> _THE DATA_
====

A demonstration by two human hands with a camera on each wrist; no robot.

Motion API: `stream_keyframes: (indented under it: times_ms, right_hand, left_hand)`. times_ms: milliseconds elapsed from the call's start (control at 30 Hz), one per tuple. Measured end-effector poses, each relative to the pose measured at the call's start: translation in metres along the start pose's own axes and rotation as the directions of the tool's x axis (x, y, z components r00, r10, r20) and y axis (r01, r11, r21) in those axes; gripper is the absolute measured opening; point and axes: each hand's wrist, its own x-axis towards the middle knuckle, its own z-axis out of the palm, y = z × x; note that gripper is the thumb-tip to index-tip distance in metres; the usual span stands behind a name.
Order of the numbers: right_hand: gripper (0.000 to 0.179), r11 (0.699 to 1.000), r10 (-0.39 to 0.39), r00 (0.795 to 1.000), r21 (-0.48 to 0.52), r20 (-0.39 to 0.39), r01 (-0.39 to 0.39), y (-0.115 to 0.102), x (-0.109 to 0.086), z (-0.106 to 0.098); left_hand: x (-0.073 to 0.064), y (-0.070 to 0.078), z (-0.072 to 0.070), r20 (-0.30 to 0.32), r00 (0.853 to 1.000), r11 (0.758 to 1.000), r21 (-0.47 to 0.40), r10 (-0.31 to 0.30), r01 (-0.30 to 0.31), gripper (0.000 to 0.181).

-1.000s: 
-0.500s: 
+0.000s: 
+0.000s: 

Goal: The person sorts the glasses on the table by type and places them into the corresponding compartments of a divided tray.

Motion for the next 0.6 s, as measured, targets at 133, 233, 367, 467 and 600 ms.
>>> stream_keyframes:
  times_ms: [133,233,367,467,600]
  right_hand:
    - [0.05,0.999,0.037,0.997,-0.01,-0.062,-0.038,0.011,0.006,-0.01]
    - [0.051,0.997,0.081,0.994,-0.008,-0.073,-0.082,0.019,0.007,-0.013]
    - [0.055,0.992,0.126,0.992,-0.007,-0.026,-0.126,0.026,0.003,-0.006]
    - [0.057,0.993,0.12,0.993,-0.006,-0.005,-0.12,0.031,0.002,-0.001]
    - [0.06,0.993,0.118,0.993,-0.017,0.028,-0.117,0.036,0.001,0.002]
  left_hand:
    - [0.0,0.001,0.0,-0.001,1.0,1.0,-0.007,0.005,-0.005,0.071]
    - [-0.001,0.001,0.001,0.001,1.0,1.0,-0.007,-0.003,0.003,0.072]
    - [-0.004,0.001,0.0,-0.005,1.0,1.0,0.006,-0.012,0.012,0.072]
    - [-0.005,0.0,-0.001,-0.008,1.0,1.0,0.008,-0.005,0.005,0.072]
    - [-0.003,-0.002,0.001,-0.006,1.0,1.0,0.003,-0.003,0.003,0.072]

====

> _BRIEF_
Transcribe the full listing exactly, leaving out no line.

> _ANSWER TO THIS EXERCISE_
A demonstration by two human hands with a camera on each wrist; no robot.

Motion API: `stream_keyframes: (indented under it: times_ms, right_hand, left_hand)`. times_ms: milliseconds elapsed from the call's start (control at 30 Hz), one per tuple. Measured end-effector poses, each relative to the pose measured at the call's start: translation in metres along the start pose's own axes and rotation as the directions of the tool's x axis (x, y, z components r00, r10, r20) and y axis (r01, r11, r21) in those axes; gripper is the absolute measured opening; point and axes: each hand's wrist, its own x-axis towards the middle knuckle, its own z-axis out of the palm, y = z × x; note that gripper is the thumb-tip to index-tip distance in metres; the usual span stands behind a name.
Order of the numbers: right_hand: gripper (0.000 to 0.179), r11 (0.699 to 1.000), r10 (-0.39 to 0.39), r00 (0.795 to 1.000), r21 (-0.48 to 0.52), r20 (-0.39 to 0.39), r01 (-0.39 to 0.39), y (-0.115 to 0.102), x (-0.109 to 0.086), z (-0.106 to 0.098); left_hand: x (-0.073 to 0.064), y (-0.070 to 0.078), z (-0.072 to 0.070), r20 (-0.30 to 0.32), r00 (0.853 to 1.000), r11 (0.758 to 1.000), r21 (-0.47 to 0.40), r10 (-0.31 to 0.30), r01 (-0.30 to 0.31), gripper (0.000 to 0.181).

-1.000s: 
-0.500s: 
+0.000s: 
+0.000s: 

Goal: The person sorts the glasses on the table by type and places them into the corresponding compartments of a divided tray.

Motion for the next 0.6 s, as measured, targets at 133, 233, 367, 467 and 600 ms.
>>> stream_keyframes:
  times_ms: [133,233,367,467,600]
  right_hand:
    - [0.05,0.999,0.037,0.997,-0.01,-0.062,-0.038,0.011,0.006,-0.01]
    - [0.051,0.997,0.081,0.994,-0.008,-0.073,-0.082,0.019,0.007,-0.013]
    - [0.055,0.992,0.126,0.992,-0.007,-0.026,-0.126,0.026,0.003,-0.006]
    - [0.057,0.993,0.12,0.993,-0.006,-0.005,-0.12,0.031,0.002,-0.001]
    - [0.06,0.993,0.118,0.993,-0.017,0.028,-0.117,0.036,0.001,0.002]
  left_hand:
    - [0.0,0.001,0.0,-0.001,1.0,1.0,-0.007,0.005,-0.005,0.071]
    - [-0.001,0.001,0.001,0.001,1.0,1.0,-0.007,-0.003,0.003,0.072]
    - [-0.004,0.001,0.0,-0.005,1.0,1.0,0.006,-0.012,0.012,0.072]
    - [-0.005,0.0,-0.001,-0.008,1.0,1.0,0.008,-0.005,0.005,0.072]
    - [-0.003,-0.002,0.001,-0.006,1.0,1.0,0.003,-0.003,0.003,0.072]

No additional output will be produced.